**REQUIRED WORK:**
Only the lines from the one containing "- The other" through the one containing "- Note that" should be printed, exactly as they appear below, with both ends included.

**MATERIAL FOR THE TASK:**
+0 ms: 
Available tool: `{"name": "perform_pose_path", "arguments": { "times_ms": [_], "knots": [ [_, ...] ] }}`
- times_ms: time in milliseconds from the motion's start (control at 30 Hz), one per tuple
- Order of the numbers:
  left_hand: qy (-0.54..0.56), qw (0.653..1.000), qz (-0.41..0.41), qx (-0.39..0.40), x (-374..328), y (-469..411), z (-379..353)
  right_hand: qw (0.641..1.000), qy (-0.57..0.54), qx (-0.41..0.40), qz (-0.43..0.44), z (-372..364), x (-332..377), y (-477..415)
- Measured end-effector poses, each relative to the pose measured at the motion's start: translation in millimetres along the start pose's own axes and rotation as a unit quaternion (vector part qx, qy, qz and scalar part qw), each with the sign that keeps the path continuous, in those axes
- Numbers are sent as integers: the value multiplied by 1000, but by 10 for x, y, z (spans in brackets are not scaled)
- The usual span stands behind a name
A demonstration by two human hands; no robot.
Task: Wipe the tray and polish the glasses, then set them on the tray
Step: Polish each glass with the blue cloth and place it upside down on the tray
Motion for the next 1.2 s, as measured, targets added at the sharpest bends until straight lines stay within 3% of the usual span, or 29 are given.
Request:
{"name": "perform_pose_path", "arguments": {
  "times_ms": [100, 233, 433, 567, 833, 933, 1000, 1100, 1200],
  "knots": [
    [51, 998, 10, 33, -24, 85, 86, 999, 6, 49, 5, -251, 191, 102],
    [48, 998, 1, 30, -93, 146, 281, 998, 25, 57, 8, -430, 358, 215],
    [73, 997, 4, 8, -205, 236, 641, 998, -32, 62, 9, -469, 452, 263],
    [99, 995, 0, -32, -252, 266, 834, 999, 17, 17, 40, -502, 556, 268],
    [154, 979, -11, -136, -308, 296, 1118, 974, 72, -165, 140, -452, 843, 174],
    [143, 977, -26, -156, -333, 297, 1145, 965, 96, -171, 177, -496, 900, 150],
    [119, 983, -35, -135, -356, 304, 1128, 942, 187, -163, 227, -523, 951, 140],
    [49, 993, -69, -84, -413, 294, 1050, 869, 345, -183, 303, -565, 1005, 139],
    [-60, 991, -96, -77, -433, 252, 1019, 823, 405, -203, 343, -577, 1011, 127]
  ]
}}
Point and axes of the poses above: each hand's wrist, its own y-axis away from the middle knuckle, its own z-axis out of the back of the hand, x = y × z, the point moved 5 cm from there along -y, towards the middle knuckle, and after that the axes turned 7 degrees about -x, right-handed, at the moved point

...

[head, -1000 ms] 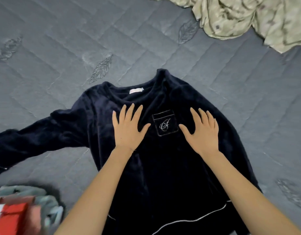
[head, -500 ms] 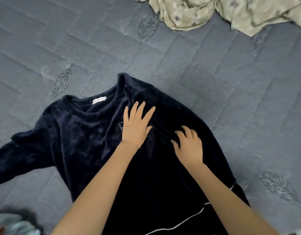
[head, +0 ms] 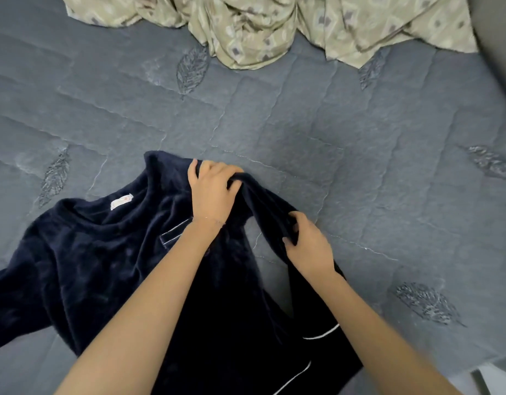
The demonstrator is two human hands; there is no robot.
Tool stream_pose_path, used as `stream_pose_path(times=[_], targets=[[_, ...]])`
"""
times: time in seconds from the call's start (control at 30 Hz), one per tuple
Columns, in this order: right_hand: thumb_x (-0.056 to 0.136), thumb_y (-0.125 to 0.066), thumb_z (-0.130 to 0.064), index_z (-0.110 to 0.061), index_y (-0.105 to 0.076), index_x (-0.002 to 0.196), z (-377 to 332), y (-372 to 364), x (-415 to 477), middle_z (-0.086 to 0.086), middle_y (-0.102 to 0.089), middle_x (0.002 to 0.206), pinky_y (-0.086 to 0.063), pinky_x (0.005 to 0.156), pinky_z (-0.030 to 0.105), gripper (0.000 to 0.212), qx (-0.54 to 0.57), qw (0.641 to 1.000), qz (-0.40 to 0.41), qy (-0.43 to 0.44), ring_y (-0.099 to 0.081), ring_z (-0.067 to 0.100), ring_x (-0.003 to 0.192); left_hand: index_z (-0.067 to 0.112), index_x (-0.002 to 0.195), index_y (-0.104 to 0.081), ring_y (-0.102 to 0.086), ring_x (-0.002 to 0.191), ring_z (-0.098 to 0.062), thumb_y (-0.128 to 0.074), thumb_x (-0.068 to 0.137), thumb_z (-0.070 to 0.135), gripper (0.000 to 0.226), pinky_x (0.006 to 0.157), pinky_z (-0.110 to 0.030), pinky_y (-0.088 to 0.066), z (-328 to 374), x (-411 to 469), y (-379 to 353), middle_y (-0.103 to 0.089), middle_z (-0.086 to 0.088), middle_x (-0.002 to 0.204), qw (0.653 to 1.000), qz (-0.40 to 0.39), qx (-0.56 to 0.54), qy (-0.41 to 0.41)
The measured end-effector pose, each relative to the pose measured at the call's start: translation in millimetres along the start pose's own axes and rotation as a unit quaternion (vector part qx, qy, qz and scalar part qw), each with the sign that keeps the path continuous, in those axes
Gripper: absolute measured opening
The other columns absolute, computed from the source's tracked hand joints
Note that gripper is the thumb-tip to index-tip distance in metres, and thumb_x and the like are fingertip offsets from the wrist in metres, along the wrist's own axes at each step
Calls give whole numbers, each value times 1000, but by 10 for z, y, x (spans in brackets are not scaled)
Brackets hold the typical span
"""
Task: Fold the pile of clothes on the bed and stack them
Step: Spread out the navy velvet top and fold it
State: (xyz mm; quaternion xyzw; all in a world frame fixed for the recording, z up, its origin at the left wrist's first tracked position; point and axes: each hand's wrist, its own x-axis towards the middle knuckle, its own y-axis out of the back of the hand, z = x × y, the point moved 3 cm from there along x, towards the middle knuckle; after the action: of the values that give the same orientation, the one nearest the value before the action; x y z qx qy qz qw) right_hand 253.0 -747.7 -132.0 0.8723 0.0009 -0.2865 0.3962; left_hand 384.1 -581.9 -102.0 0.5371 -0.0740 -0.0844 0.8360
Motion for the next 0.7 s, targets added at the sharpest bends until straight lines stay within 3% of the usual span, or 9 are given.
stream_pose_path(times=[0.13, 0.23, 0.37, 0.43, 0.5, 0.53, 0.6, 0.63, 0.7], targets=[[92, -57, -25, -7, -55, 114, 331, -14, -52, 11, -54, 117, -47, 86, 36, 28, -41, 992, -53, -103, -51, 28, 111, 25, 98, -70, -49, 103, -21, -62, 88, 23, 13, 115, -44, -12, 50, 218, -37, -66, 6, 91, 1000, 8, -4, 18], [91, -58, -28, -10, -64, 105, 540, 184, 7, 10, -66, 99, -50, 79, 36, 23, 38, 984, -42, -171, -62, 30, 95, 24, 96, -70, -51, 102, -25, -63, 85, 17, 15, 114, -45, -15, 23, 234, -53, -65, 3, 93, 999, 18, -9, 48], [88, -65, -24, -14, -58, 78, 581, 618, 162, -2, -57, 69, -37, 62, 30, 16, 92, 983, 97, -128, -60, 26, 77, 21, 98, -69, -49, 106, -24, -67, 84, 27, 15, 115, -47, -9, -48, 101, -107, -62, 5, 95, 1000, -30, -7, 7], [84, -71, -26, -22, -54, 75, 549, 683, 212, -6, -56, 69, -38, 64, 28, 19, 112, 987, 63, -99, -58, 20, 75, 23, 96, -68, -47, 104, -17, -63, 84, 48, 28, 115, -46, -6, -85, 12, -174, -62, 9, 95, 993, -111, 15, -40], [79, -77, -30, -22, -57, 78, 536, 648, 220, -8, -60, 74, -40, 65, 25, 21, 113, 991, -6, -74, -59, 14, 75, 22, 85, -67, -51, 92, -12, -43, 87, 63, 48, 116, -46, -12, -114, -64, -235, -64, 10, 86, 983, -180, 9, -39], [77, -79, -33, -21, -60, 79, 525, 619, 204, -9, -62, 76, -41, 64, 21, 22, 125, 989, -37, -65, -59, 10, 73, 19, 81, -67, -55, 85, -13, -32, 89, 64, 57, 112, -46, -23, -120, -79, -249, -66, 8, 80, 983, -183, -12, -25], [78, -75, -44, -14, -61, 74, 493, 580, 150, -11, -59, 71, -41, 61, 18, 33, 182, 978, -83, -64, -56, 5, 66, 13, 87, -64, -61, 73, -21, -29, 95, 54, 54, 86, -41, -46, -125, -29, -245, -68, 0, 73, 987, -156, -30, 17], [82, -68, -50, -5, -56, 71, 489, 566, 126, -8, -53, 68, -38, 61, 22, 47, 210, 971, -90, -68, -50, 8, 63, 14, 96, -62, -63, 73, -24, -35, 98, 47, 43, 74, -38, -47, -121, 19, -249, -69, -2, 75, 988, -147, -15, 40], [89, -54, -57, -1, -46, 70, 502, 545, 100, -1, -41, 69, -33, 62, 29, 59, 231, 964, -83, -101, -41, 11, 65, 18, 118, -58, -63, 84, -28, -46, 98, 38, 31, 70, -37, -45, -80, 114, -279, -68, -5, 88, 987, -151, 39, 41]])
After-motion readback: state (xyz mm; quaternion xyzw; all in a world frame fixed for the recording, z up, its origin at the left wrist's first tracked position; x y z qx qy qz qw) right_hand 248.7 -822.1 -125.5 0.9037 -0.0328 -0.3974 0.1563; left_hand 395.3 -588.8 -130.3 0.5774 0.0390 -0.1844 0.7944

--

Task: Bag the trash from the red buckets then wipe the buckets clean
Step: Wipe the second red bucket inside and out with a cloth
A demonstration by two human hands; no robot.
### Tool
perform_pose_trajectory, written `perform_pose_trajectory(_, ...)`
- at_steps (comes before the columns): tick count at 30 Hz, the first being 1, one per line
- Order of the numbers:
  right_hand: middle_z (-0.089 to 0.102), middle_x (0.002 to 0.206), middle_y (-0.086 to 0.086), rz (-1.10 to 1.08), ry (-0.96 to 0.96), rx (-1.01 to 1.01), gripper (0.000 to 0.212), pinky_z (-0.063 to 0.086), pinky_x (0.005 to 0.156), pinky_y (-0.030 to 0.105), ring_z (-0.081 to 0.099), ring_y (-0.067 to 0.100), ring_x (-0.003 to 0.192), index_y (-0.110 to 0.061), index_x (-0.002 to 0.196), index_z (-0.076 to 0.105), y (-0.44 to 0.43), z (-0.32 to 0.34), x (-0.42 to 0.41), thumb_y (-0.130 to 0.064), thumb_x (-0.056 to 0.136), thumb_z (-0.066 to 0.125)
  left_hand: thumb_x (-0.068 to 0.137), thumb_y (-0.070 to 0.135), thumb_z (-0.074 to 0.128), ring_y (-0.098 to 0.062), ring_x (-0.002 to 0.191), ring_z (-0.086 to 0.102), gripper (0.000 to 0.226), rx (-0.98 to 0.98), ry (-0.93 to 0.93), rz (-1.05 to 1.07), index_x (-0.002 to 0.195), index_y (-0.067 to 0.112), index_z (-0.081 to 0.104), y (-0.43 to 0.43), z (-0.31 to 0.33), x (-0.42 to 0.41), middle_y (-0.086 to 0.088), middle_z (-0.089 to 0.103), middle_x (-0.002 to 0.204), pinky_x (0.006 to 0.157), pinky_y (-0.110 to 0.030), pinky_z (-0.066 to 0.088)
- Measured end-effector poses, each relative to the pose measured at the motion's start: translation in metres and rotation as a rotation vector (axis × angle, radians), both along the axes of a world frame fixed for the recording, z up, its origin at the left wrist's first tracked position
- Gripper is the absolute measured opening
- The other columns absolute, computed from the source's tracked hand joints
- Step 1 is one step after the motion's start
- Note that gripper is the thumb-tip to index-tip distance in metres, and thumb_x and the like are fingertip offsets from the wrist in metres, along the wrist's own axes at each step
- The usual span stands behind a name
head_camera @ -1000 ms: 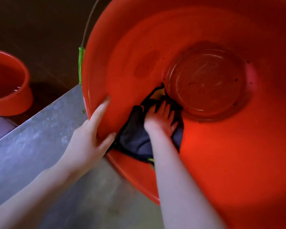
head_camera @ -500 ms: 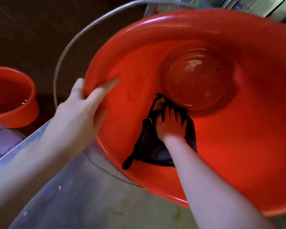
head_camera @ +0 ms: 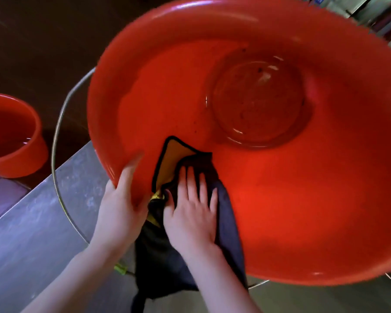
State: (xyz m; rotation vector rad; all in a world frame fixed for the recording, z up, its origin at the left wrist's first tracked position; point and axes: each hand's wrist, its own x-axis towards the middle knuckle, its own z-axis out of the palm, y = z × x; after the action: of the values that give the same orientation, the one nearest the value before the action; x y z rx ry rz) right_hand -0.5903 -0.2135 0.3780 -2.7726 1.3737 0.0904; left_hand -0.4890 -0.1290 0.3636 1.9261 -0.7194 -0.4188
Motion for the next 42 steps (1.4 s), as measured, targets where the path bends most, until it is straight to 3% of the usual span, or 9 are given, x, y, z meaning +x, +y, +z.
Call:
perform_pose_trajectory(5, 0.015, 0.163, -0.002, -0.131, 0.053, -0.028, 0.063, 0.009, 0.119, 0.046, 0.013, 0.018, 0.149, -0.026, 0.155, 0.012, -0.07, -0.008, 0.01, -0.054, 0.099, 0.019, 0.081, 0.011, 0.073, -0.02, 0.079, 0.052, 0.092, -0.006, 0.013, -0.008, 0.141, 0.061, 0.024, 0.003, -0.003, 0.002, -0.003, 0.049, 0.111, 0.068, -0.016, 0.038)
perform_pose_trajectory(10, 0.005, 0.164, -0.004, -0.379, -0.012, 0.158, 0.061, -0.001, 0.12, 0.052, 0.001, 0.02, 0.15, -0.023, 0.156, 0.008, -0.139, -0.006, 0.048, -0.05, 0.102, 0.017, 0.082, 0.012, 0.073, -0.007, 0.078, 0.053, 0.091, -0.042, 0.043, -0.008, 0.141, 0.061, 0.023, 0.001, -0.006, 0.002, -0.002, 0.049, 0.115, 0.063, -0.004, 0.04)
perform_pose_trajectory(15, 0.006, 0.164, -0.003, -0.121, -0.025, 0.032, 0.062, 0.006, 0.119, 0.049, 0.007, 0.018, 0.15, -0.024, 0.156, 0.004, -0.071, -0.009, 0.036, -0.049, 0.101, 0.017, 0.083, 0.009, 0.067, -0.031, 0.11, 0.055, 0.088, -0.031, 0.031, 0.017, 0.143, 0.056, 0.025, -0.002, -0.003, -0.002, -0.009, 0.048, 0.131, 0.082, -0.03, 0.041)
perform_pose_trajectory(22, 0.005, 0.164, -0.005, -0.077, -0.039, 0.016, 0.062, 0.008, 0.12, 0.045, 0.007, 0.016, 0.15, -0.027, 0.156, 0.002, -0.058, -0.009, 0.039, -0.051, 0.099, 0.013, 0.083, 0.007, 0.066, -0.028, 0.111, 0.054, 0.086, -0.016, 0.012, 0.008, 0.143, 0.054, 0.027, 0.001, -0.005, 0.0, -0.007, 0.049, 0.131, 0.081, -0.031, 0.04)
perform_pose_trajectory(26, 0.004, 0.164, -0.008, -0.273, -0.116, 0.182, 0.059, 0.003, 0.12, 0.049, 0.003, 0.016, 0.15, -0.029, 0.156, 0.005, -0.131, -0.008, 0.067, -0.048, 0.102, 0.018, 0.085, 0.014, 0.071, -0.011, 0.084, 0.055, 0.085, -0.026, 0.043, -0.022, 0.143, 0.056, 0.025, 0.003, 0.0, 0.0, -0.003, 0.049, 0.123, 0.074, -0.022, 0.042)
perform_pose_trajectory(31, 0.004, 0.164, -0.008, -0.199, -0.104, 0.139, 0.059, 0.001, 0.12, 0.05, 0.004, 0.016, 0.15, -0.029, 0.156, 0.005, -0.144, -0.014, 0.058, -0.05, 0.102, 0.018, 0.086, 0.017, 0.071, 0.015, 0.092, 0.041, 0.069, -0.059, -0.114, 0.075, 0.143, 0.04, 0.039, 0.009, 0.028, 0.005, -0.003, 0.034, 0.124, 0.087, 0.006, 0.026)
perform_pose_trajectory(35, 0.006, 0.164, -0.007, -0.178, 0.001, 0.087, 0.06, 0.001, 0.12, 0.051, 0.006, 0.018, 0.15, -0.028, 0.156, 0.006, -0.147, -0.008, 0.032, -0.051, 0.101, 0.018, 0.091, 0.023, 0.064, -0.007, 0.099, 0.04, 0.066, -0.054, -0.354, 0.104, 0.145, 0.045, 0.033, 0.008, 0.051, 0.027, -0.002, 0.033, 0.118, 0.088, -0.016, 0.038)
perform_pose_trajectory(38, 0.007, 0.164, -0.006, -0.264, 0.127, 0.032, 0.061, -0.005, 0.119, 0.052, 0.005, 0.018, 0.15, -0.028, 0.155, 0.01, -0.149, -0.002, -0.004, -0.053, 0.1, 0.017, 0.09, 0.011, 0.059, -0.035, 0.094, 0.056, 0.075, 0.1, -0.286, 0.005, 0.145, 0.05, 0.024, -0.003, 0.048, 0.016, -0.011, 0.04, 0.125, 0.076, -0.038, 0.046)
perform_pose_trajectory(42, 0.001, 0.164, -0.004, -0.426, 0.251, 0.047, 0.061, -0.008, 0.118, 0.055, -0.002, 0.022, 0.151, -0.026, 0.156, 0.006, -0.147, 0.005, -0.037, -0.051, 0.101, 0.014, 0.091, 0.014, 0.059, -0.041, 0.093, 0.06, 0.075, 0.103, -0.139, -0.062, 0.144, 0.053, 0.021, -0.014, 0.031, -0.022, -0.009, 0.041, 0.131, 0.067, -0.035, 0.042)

**SOLUTION TO THIS TASK:**
- The other columns absolute, computed from the source's tracked hand joints
- Step 1 is one step after the motion's start
- Note that gripper is the thumb-tip to index-tip distance in metres, and thumb_x and the like are fingertip offsets from the wrist in metres, along the wrist's own axes at each step

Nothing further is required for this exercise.